- [Problem details]: Set down exactly the lines below between the line holding "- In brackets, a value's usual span" and the line holding "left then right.", inclusive; no other line belongs in the answer.

- [Stored entries]:
************

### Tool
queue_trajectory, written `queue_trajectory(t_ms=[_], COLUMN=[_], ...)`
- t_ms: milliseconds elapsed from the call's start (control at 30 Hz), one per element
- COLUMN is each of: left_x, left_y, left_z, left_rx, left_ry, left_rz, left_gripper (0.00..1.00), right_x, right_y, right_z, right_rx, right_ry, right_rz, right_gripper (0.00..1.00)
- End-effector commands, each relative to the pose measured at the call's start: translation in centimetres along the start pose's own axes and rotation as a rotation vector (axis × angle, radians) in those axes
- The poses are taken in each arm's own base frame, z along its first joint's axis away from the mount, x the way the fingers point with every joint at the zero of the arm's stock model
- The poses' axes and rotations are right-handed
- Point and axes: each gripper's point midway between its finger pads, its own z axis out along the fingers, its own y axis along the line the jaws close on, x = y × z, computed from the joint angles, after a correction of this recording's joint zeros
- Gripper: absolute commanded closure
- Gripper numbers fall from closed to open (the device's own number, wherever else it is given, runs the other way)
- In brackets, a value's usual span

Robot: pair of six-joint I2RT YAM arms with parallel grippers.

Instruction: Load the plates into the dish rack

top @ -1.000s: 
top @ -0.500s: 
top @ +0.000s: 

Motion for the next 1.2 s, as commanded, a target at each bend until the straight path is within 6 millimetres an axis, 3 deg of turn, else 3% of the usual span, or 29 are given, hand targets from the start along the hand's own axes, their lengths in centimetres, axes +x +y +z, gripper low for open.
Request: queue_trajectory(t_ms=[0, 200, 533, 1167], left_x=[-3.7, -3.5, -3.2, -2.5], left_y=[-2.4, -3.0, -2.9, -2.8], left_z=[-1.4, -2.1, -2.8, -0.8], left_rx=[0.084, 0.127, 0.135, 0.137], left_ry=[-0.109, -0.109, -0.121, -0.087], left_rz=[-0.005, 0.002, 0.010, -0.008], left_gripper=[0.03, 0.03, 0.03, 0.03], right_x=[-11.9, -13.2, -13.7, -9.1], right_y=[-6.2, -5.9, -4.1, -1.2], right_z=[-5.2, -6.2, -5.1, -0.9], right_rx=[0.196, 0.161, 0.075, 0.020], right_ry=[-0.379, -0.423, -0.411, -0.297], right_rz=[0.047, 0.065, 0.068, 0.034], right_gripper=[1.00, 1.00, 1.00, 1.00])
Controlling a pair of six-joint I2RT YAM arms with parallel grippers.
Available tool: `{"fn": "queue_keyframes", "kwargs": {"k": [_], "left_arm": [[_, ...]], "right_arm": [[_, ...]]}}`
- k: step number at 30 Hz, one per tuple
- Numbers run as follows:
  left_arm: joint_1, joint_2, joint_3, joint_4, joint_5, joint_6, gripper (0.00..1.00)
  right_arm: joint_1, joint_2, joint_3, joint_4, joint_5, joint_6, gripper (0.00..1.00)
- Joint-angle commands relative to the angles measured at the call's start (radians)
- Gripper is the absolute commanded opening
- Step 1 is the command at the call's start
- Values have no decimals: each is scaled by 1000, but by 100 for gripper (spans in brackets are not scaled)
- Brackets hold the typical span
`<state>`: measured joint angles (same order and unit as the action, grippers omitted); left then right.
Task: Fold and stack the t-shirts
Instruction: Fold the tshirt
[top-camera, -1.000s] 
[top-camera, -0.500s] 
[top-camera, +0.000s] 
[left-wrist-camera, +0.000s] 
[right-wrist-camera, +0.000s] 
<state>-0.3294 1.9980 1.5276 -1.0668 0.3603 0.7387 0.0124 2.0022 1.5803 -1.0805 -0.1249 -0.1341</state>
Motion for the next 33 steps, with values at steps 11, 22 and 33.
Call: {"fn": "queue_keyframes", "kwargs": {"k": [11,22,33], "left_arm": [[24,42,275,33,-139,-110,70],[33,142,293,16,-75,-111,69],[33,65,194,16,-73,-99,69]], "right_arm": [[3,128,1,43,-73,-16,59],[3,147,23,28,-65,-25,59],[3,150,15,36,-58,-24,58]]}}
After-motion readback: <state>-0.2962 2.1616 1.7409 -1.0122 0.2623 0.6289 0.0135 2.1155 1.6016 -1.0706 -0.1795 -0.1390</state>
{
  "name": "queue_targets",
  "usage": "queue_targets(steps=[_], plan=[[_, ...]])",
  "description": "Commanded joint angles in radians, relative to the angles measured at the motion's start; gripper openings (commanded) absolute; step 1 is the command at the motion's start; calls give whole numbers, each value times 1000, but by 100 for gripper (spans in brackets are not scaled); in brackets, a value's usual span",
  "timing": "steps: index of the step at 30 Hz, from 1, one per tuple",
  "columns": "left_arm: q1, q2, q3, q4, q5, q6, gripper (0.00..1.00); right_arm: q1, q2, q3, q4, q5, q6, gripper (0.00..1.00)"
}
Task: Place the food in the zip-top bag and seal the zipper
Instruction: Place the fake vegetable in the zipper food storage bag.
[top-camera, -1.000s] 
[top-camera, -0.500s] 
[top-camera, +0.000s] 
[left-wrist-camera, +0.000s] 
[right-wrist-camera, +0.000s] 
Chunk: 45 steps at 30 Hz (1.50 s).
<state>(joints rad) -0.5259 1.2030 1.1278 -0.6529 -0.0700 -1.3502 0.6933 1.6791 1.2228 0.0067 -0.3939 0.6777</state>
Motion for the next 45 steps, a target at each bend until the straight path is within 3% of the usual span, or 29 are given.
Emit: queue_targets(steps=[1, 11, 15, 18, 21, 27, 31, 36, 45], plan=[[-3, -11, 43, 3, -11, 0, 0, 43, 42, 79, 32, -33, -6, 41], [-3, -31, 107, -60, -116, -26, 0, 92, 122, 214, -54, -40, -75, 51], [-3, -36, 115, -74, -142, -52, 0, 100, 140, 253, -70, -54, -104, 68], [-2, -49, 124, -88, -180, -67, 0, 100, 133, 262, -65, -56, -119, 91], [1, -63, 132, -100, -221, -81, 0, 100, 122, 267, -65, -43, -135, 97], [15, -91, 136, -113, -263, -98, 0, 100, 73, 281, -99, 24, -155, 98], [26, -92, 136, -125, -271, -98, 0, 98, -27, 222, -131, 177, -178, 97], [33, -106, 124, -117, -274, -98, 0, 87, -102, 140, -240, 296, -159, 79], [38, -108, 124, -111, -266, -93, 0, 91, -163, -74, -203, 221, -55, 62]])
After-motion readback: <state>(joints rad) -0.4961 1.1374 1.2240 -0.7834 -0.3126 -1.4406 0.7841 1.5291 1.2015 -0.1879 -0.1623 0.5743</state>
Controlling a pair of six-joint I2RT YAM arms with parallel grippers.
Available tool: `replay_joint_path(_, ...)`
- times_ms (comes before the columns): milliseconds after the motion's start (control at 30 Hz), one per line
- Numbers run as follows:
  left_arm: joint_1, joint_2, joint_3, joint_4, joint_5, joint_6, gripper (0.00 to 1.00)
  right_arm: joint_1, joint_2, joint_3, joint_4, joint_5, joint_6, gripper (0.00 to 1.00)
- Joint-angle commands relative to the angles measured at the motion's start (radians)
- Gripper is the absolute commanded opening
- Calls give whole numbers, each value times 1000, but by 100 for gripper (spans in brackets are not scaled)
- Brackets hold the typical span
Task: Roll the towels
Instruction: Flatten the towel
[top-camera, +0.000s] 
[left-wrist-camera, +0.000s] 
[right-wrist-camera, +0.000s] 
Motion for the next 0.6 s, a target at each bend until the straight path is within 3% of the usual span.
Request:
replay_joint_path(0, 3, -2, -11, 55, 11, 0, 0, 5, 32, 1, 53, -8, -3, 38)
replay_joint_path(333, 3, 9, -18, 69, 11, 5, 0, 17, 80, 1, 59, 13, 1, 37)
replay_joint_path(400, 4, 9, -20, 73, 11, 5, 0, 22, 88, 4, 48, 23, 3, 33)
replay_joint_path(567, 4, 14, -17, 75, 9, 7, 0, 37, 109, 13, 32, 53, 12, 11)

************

- [Worked solution]:
- In brackets, a value's usual span

Robot: pair of six-joint I2RT YAM arms with parallel grippers.

Instruction: Load the plates into the dish rack

top @ -1.000s: 
top @ -0.500s: 
top @ +0.000s: 

Motion for the next 1.2 s, as commanded, a target at each bend until the straight path is within 6 millimetres an axis, 3 deg of turn, else 3% of the usual span, or 29 are given, hand targets from the start along the hand's own axes, their lengths in centimetres, axes +x +y +z, gripper low for open.
Request: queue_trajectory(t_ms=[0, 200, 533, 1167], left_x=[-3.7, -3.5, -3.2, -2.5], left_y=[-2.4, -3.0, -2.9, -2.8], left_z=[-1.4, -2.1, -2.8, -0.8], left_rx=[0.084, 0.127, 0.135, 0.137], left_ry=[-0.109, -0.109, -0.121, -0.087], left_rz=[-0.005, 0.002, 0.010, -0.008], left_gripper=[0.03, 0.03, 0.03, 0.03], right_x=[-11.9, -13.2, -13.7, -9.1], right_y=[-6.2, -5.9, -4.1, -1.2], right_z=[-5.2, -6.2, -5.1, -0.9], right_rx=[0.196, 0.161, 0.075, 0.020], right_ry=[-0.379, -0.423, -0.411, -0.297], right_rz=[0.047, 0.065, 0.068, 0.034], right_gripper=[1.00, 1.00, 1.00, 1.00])
Controlling a pair of six-joint I2RT YAM arms with parallel grippers.
Available tool: `{"fn": "queue_keyframes", "kwargs": {"k": [_], "left_arm": [[_, ...]], "right_arm": [[_, ...]]}}`
- k: step number at 30 Hz, one per tuple
- Numbers run as follows:
  left_arm: joint_1, joint_2, joint_3, joint_4, joint_5, joint_6, gripper (0.00..1.00)
  right_arm: joint_1, joint_2, joint_3, joint_4, joint_5, joint_6, gripper (0.00..1.00)
- Joint-angle commands relative to the angles measured at the call's start (radians)
- Gripper is the absolute commanded opening
- Step 1 is the command at the call's start
- Values have no decimals: each is scaled by 1000, but by 100 for gripper (spans in brackets are not scaled)
- Brackets hold the typical span
`<state>`: measured joint angles (same order and unit as the action, grippers omitted); left then right.

Now the output is complete.